WHAT THE EXERCISE ASKS => Would you output the whole of the data exactly?

Segment Start: SUPPLIED INFORMATION

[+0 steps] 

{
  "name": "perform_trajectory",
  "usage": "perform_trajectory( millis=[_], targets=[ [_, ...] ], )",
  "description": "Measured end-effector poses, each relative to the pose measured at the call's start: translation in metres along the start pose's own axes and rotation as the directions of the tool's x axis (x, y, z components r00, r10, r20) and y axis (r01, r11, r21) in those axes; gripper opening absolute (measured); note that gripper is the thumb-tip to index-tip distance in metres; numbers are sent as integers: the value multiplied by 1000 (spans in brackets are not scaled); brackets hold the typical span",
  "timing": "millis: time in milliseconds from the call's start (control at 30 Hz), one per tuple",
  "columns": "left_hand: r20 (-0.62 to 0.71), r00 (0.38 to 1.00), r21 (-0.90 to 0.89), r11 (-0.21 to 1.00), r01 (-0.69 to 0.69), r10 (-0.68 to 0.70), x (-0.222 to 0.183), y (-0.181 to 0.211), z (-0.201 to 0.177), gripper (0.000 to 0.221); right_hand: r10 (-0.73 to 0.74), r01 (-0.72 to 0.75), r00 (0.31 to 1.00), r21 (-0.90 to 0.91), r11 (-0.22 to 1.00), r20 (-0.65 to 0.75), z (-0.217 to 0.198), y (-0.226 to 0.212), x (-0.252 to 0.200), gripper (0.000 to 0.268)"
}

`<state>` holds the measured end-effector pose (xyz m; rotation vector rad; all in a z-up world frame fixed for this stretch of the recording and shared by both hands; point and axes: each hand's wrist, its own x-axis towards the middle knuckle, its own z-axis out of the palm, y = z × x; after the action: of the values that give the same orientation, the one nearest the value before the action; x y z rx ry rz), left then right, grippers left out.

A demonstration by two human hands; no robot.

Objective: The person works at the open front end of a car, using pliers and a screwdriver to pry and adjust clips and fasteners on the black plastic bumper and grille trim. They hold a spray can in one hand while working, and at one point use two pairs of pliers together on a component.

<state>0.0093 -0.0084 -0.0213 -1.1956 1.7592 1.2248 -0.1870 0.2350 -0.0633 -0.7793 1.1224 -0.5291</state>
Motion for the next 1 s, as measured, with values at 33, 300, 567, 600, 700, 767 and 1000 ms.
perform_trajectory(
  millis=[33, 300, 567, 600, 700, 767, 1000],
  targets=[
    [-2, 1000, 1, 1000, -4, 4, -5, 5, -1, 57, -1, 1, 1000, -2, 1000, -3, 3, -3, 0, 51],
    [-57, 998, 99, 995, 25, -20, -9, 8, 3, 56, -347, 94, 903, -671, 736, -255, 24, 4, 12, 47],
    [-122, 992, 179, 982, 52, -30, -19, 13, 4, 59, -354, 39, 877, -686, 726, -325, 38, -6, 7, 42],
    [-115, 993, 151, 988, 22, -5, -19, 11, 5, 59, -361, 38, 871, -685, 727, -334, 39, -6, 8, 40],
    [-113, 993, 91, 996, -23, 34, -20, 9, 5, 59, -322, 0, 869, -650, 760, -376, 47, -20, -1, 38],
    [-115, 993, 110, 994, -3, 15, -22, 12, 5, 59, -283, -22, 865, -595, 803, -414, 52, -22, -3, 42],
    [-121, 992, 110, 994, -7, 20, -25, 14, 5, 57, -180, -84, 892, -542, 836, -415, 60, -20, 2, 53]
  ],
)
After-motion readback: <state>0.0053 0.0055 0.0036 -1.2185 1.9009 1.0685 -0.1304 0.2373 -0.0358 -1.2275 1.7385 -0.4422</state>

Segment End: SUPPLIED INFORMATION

RESPONSE =>
[+0 steps] 

{
  "name": "perform_trajectory",
  "usage": "perform_trajectory( millis=[_], targets=[ [_, ...] ], )",
  "description": "Measured end-effector poses, each relative to the pose measured at the call's start: translation in metres along the start pose's own axes and rotation as the directions of the tool's x axis (x, y, z components r00, r10, r20) and y axis (r01, r11, r21) in those axes; gripper opening absolute (measured); note that gripper is the thumb-tip to index-tip distance in metres; numbers are sent as integers: the value multiplied by 1000 (spans in brackets are not scaled); brackets hold the typical span",
  "timing": "millis: time in milliseconds from the call's start (control at 30 Hz), one per tuple",
  "columns": "left_hand: r20 (-0.62 to 0.71), r00 (0.38 to 1.00), r21 (-0.90 to 0.89), r11 (-0.21 to 1.00), r01 (-0.69 to 0.69), r10 (-0.68 to 0.70), x (-0.222 to 0.183), y (-0.181 to 0.211), z (-0.201 to 0.177), gripper (0.000 to 0.221); right_hand: r10 (-0.73 to 0.74), r01 (-0.72 to 0.75), r00 (0.31 to 1.00), r21 (-0.90 to 0.91), r11 (-0.22 to 1.00), r20 (-0.65 to 0.75), z (-0.217 to 0.198), y (-0.226 to 0.212), x (-0.252 to 0.200), gripper (0.000 to 0.268)"
}

`<state>` holds the measured end-effector pose (xyz m; rotation vector rad; all in a z-up world frame fixed for this stretch of the recording and shared by both hands; point and axes: each hand's wrist, its own x-axis towards the middle knuckle, its own z-axis out of the palm, y = z × x; after the action: of the values that give the same orientation, the one nearest the value before the action; x y z rx ry rz), left then right, grippers left out.

A demonstration by two human hands; no robot.

Objective: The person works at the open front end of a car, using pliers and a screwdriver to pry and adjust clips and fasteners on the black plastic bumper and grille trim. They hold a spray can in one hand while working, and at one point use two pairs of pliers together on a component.

<state>0.0093 -0.0084 -0.0213 -1.1956 1.7592 1.2248 -0.1870 0.2350 -0.0633 -0.7793 1.1224 -0.5291</state>
Motion for the next 1 s, as measured, with values at 33, 300, 567, 600, 700, 767 and 1000 ms.
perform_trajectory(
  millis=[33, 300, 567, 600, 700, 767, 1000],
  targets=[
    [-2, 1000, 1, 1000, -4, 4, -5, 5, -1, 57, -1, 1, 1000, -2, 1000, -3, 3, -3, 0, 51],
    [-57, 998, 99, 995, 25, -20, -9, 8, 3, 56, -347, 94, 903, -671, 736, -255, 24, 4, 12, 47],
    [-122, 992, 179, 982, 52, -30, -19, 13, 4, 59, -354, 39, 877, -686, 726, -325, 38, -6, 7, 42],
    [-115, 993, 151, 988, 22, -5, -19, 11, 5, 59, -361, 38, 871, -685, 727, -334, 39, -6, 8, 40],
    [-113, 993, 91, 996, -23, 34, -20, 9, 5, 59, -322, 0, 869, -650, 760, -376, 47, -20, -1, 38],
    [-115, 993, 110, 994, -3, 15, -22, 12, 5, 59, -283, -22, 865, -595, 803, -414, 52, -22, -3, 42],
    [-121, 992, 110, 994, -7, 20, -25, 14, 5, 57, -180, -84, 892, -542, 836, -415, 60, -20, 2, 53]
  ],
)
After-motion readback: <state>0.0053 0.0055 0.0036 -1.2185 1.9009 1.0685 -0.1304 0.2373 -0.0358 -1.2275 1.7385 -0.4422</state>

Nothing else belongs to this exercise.